Oleh : Oga Gandradika Oktavora, SE
Pada pemilihan kepala daerah (pilkada) pada 9 Desember 2020 mendatang, sejumlah calon tunggal di 31 daerah seperti di Medan, Solo, Makassar, Kediri, Blitar, Sungai Penuh dan berbagai kabupaten-kota lainnya diprediksi berpotensi melawan kotak kosong.
Kondisi ini cukup memprihatinkan. Karena bisa menjadi preseden buruk bagi Pilkada dan demokrasi di Indonesia.

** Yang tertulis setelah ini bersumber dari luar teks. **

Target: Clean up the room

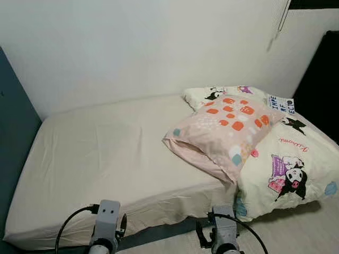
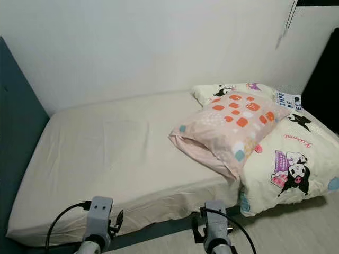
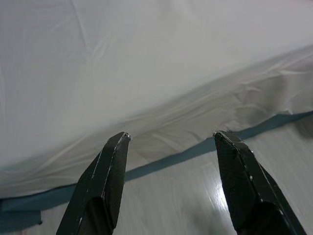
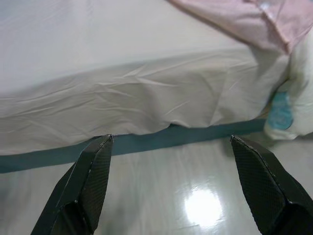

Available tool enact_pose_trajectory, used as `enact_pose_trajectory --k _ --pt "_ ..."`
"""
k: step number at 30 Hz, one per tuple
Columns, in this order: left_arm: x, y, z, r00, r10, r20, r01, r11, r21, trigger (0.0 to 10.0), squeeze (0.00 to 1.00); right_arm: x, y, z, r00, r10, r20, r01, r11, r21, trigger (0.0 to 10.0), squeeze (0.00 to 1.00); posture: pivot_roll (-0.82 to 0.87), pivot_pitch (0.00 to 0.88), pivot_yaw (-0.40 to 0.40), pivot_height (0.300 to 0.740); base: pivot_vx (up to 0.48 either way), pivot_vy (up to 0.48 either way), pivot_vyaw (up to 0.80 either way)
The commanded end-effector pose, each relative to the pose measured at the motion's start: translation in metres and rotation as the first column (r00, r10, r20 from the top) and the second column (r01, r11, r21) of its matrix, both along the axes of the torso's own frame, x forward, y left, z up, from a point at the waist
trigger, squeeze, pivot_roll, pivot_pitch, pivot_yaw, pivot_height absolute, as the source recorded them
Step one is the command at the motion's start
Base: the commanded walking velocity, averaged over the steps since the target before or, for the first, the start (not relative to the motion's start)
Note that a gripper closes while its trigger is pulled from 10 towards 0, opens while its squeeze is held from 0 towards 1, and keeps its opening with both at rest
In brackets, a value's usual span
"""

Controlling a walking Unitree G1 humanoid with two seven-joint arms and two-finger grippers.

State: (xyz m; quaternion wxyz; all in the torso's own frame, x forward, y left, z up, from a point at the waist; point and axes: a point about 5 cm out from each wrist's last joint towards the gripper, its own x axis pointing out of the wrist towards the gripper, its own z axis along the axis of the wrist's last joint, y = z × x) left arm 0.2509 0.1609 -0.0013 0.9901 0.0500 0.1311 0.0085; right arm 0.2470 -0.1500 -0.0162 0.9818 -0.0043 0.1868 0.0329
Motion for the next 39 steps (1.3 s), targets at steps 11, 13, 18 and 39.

Pilkada adalah kompetisi tentang visi dan misi antar Calon kepala daerah. Banyaknya calon tunggal tersebut menyebabkan tidak terwujudnya substansi pilkada.
Karena yang dihadapi kotak, kotak artinya dia tidak punya otak, dia tidak punya visi dan misi, padahal kita punya penduduk terbesar, empat terbesar dunia.
Adanya kemungkinan calon tunggal di daerah 31 daerah tersebut membuktikan bahwa upaya untuk melakukan pendidikan politik, dan demokasi tersebut telah mengalami pasang surut dalam memilih pemimpin masa depan.
Dan ini juga sebagai pertanda demokrasi itu tidak sehat. perlu adanya terobosan yang dilakukan melalui undang-undang yang berkaitan pilkada atau pemilu.
Kian banyaknya calon tunggal tanda demokrasi yang tidak sehat. Turunkan threshold untuk pilkada itu salah satu cara. Syarat 5-10 persen kursi sudah cukup. Itu memudahkan banyaknya partai mencalonkan pasangan.
Apa tidak malu, masa yang menjadi lawan bukan yang berotak, tapi kotak?